WHAT YOU HAVE TO DO:
What is needed is an exact copy of the lines from the start of the records below through the line with "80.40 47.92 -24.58", without the pictures.

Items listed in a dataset
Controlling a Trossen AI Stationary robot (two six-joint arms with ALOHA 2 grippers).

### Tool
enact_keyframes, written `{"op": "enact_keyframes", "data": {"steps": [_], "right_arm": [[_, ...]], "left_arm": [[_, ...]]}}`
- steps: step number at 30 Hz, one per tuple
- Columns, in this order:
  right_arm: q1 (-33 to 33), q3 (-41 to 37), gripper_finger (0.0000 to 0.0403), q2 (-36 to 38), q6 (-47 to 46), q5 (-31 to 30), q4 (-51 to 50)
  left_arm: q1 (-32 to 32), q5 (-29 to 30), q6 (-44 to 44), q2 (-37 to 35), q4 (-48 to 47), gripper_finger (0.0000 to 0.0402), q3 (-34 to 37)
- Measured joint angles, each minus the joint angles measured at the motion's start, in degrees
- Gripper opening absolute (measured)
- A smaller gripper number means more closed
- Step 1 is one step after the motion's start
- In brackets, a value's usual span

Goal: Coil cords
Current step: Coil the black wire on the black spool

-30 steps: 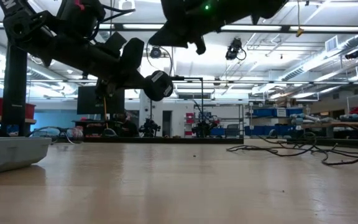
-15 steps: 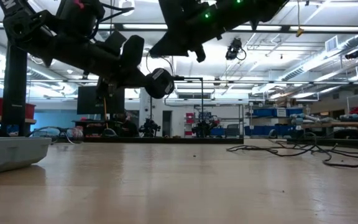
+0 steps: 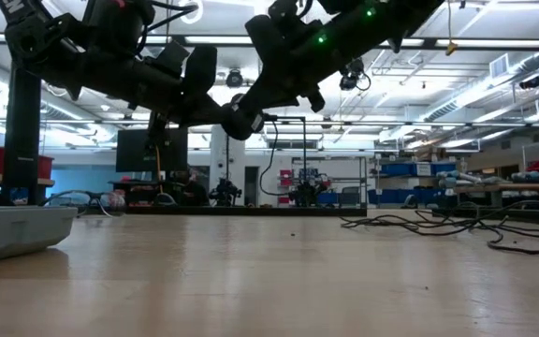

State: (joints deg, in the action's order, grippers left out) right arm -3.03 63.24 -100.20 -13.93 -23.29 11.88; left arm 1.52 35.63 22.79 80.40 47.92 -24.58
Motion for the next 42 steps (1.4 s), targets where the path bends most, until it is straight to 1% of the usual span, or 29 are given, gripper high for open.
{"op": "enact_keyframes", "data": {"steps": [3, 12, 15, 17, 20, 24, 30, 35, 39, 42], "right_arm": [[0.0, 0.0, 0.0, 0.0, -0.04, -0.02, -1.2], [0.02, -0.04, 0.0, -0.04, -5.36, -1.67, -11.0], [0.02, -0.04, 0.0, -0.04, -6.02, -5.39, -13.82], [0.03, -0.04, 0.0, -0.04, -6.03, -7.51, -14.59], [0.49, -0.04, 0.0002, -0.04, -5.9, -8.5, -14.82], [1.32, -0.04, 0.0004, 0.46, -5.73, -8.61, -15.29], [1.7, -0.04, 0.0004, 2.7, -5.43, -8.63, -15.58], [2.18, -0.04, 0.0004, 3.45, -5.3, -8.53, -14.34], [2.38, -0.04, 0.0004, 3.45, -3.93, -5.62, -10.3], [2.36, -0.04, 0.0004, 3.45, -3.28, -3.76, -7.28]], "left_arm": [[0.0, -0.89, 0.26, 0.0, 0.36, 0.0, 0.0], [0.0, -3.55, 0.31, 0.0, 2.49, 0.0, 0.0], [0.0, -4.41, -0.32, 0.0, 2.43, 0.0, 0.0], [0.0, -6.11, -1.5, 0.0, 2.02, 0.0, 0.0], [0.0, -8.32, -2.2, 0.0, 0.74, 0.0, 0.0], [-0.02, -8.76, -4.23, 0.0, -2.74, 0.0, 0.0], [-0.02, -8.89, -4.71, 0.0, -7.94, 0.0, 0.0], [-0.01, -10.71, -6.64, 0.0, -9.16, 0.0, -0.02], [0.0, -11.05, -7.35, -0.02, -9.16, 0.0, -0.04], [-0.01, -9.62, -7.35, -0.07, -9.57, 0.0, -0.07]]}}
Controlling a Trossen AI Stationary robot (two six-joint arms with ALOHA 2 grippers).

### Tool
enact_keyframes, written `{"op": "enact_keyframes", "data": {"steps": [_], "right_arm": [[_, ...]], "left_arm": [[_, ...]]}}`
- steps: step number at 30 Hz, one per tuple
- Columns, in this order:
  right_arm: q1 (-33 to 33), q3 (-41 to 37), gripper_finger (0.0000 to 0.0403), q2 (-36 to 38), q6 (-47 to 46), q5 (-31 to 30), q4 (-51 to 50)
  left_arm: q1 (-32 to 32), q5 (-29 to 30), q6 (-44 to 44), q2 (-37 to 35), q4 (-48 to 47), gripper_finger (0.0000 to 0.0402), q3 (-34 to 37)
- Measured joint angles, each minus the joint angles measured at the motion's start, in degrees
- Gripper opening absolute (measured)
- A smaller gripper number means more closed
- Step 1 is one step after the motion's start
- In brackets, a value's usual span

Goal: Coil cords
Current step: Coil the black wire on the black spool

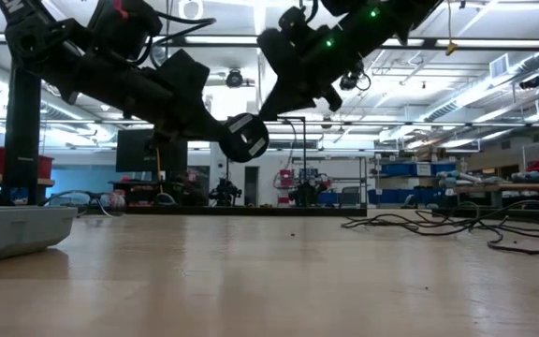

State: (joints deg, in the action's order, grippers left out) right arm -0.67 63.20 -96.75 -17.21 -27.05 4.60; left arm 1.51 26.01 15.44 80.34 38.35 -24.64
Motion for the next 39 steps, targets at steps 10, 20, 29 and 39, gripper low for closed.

RESPONSE AREA:
Controlling a Trossen AI Stationary robot (two six-joint arms with ALOHA 2 grippers).

### Tool
enact_keyframes, written `{"op": "enact_keyframes", "data": {"steps": [_], "right_arm": [[_, ...]], "left_arm": [[_, ...]]}}`
- steps: step number at 30 Hz, one per tuple
- Columns, in this order:
  right_arm: q1 (-33 to 33), q3 (-41 to 37), gripper_finger (0.0000 to 0.0403), q2 (-36 to 38), q6 (-47 to 46), q5 (-31 to 30), q4 (-51 to 50)
  left_arm: q1 (-32 to 32), q5 (-29 to 30), q6 (-44 to 44), q2 (-37 to 35), q4 (-48 to 47), gripper_finger (0.0000 to 0.0402), q3 (-34 to 37)
- Measured joint angles, each minus the joint angles measured at the motion's start, in degrees
- Gripper opening absolute (measured)
- A smaller gripper number means more closed
- Step 1 is one step after the motion's start
- In brackets, a value's usual span

Goal: Coil cords
Current step: Coil the black wire on the black spool

-30 steps: 
-15 steps: 
+0 steps: 

State: (joints deg, in the action's order, grippers left out) right arm -3.03 63.24 -100.20 -13.93 -23.29 11.88; left arm 1.52 35.63 22.79 80.40 47.92 -24.58

This output is now finished.